Aims
Older Australians (≥65 years) account for 43% of hospitalisations and 21% of emergency department (ED) presentations nationally (2021–2022). Co-HIVE aims to deliver place-based, specialist-led virtual care to residents of Residential Aged Care Facilities (RACFs), reducing avoidable hospital admissions and facilitating earlier supported discharge so older adults can remain in familiar, supportive environments.
Methods
Based at Royal Perth Hospital, Co-HIVE delivers multidisciplinary virtual care across East Metropolitan Perth. The team includes Consultant Geriatricians, Psychogeriatricians and specialist older adult Nurses. Key interventions include Comprehensive Geriatric Assessment for frailty, management of Behavioural and Psychological Symptoms of Dementia, complex Advance Care Planning, dementia and Parkinson’s care, polypharmacy review, and urgent prescribing.
Results
Between February 2022 and January 2026, Co-HIVE supported 2,560 patients across 289 RACFs, delivering 9,276 clinical events. Of these, 2,168 were Supported Discharge Pathway patients and 275 were managed via the Pre-Emergency Pathway. Referral acceptance was 98.9%, with 100% actioned within required time limits.

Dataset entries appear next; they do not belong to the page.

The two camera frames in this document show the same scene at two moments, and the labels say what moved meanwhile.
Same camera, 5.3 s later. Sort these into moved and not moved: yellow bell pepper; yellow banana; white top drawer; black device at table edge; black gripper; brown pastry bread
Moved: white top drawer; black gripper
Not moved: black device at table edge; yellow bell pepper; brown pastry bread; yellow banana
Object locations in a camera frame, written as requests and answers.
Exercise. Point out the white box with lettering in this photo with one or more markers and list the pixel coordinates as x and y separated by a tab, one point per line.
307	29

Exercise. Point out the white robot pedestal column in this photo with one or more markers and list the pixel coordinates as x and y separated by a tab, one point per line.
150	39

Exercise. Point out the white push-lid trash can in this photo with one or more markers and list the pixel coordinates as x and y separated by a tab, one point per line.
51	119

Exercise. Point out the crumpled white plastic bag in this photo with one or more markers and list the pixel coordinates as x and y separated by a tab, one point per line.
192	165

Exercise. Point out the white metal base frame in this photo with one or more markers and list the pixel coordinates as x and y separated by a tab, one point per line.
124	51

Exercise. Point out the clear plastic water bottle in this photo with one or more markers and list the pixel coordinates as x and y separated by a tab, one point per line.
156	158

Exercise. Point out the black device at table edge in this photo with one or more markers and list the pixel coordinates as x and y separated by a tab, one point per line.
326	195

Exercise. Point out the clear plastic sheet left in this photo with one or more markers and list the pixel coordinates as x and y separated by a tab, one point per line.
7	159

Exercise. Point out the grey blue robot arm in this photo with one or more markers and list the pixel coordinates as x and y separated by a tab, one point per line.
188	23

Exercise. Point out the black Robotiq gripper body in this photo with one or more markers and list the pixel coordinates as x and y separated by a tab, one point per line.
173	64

Satisfaction was high, with discharge survey scores of 7.6/10 (Net Promoter Score 7.6) and 97% of respondents reporting concerns addressed.
Conclusion
The Co-HIVE model demonstrates that geriatrician-led virtual care can safely scale, reduce avoidable ED transfers, and preserve dignity through supporting residents to receive specialist care within their own familiar, place-based environment. The model has strong potential to expand into rural and remote regions, transforming how aged care residents are managed within their own facilities.